[LLVMdev] RFC: Timeline for deprecating the autoconf build system?
Bob Wilson
bob.wilson at apple.com
Mon Nov 3 10:00:40 PST 2014
> On Nov 3, 2014, at 9:51 AM, Eli Bendersky <eliben at google.com> wrote:
>
>
>
> On Mon, Nov 3, 2014 at 9:26 AM, Tom Stellard <tom at stellard.net <mailto:tom at stellard.net>> wrote:
> On Fri, Oct 31, 2014 at 04:31:47PM -0700, Bob Wilson wrote:
> >
> > > On Oct 31, 2014, at 4:19 PM, Eric Christopher <echristo at gmail.com <mailto:echristo at gmail.com>> wrote:
> > >
> > >
> > >
> > > On Fri Oct 31 2014 at 3:11:22 PM Tom Stellard <tom at stellard.net <mailto:tom at stellard.net> <mailto:tom at stellard.net <mailto:tom at stellard.net>>> wrote:
> > > Hi,
> > >
> > > I would like to propose deprecating the autoconf build system at some
> > > point in the future. Maintaining two build systems is a hassle not
> > > only for this project, but also for other projects that use LLVM
> > > and have to deal with the slight differences in output between the two
> > > build systems.
> > >
> > > It seems like most people are using CMake at this point, so my questions
> > > to the community are:
> > >
> > > - Is there any technical reason why the remaining autoconf users can't switch
> > > to CMake?
> > >
> > >
> > > I think Bob was the lead on keeping the autoconf system last year when this came up, there is a PR somewhere in the system about the blocking things that need to work in cmake to get it to happen. I don't know where we are on that list or what features people still need.
> >
> > I’ve come around to the point of accepting the inevitability of moving to cmake, but I think there’s quite a bit of work to be done to get everything to work.
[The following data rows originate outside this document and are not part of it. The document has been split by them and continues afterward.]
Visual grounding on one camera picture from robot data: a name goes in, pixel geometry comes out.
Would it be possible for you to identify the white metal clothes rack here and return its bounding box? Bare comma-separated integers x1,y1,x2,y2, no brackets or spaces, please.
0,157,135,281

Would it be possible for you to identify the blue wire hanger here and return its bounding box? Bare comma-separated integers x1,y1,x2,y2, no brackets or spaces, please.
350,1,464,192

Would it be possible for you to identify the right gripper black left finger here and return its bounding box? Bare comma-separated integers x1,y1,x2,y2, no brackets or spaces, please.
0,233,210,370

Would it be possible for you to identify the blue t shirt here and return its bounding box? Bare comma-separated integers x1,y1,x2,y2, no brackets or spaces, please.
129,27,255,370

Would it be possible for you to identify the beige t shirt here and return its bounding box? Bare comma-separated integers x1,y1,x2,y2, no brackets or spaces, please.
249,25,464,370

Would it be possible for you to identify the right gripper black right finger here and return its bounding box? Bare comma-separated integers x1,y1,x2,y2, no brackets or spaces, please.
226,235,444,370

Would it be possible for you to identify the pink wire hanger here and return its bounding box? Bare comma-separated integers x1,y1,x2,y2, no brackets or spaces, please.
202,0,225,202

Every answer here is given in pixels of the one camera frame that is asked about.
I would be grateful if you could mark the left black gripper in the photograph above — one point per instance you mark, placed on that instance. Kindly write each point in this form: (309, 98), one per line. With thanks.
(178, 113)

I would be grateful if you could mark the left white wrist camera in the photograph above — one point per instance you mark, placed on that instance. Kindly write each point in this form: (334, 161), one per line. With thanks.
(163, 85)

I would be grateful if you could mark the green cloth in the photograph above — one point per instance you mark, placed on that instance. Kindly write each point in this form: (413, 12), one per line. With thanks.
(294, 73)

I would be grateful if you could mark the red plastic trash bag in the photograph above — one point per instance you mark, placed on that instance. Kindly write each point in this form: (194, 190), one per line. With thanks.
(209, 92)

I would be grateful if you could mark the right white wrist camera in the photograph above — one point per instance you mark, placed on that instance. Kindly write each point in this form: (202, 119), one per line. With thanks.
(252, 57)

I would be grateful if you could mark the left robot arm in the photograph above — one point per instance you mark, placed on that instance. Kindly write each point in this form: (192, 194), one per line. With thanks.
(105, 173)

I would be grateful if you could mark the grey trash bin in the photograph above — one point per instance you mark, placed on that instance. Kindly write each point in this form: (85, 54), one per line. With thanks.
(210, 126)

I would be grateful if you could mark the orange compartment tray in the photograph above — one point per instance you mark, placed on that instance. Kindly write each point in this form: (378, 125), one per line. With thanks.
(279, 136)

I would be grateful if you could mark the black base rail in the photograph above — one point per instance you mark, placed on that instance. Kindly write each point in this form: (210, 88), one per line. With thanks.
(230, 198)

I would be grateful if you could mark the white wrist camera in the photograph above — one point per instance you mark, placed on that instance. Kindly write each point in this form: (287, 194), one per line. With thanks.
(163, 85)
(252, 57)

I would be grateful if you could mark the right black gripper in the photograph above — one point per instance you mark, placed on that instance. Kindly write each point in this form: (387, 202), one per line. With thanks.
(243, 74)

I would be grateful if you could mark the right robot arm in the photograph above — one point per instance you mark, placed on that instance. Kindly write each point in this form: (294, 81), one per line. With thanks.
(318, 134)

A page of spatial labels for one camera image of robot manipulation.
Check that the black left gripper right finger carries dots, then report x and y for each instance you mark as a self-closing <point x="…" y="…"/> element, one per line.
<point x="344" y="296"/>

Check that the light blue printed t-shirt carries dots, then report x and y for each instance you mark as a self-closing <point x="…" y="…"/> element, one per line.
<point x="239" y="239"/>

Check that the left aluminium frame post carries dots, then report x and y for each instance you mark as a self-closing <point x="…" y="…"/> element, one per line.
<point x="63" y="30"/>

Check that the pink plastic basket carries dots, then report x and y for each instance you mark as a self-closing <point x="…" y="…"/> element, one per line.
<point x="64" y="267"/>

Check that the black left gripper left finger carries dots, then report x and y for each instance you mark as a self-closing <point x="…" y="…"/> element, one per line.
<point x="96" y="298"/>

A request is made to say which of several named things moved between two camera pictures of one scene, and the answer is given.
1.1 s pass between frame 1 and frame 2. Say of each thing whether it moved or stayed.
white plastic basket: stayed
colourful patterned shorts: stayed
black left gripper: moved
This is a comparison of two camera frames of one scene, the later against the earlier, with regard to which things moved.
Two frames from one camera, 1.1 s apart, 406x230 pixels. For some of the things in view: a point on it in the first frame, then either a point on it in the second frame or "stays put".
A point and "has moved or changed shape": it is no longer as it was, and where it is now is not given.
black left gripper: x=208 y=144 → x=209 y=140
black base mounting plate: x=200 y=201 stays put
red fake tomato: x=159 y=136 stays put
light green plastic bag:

The compiler-rt build in particular is problematic.
> >
> > >
> > > Personally I still use the autoconf system, but am willing to remove it if we can get to a single system, but all of the requirements need to be handled first.
> > >
> > > -eric
> > >
> > > For example, I personally use automake, and the only reason I don't
> > > use CMake is because it doesn't produce a single shared object
> > > (e.g. libLLVM-3.6.0svn.so <http://libllvm-3.6.0svn.so/> <http://libllvm-3.6.0svn.so/ <http://libllvm-3.6.0svn.so/>>).
> > >
> > > - What is a reasonable timeframe to allow the remaining autoconf users
> > > a chance to migrate to CMake?
> >
> > I don’t know how to answer that. Someone will need to do the work to first identify all the problems and then to get them fixed.
> >
> > Converting everything to cmake will take quite a lot of work. In comparison, the minor hassle of keeping the makefiles working for a bit longer seems pretty insignificant.
>
> The main problem is testing. It doubles the testing load to have two
> build systems, because we need to make sure both build systems work
> on all platforms.
>
>
> +1 to this.
>
> The situation I frequently find myself in is - doing development using CMake + ninja, and then when I need to actually commit to SVN, I need to build & test with the makefile as well because the builds are slightly different, of occasionally make builds fail where CMake + ninja suceeds. And rebuilding all of LLVM + Clang with the makefile build is *slow*, even on a fast machine.
So wouldn’t the first step be to fix any cases where the builds are slightly different?
I think it would make sense to scale back on testing with make, but if you’re seeing cases where the builds differ, then fixing those differences will be a prerequisite to dropping make.